A Bayesian HMM algorithm for the identification of gene families

Richard Boys1, Daniel Henderson2
1richard.boys@ncl.ac.uk, University of Newcastle upon Tyne; 2d.a.henderson@open.ac.uk, The Open University

We describe an algorithm that identifies families of genes with similar nucleotide patterns and hopefully similar function. The procedure assumes a hidden Markov model (HMM) for the evolution of the DNA sequence. Typically, HMM segmentation methods assume that the observed process - here the DNA sequence - evolves independently given the unobserved Markov chain which locates the position of the family members. However, this assumption does not properly account for the additional short-range structure that is often evident in DNA sequences. Additionally, HMM-based classification methods attempt to allocate regions of DNA to a known number of possible families. Our algorithm is more general in that it determines the number of statistically significant families and their distinctive (complex) nucleotide patterns.
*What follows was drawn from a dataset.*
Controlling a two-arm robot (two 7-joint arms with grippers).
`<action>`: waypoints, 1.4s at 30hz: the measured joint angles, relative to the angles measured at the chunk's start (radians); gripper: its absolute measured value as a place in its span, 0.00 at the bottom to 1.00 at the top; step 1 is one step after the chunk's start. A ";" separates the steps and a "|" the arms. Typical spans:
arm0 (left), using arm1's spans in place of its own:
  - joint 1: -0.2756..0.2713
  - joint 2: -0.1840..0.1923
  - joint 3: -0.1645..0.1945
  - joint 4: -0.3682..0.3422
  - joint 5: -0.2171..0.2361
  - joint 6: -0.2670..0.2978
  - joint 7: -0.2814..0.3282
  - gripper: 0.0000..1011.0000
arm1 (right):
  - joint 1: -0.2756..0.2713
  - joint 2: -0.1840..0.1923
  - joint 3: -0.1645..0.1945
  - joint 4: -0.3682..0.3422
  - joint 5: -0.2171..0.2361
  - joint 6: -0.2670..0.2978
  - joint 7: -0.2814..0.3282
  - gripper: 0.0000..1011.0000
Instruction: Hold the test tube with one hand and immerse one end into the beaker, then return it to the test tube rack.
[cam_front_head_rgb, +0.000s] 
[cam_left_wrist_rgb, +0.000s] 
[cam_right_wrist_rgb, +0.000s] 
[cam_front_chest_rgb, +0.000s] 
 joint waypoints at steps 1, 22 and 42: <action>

In this work, we adopt a Bayesian approach to inference which allows us to take full account of the uncertainty in the locations and the composition of the various gene families. It also permits the incorporation of prior knowledge about these unknowns and provides a coherent framework for model comparison/selection. The complex structure of this model precludes a fully analytic treatment and we therefore use modern computationally intensive statistical techniques. Markov chain Monte Carlo (MCMC) algorithms are ideally suited to such problems and, in particular, we use trans-dimensional MCMC to explore both the parameter and model space.

We illustrate the general method by investigating the structure of the bacteriophage lambda genome, a common benchmark sequence used for the comparison of statistical segmentation algorithms.

References

Boys, R.J. and Henderson, D.A. (2003).
A Bayesian approach to DNA sequence segmentation. To appear in Biometrics.
Boys, R.J., Henderson, D.A. and Wilkinson, D.J. (2000).
Detecting homogeneous segments in DNA sequences by using hidden Markov models. Applied Statistics 49 269-285.
Green, P.J. (2003).
Trans-dimensional Markov chain Monte Carlo. In Highly Structured Stochastic Systems. Oxford University Press, Oxford.
Nicolas, P., Bize, L., Muri, F., Hoebeke, M., Rodolphe, F., Ehrlich, S.D., Prum, B. and Bressieres, P. (2002).
Mining Bacillus subtilis chromosome heterogeneities using hidden Markov models. Nucleic Acids Research 30 1418-1426.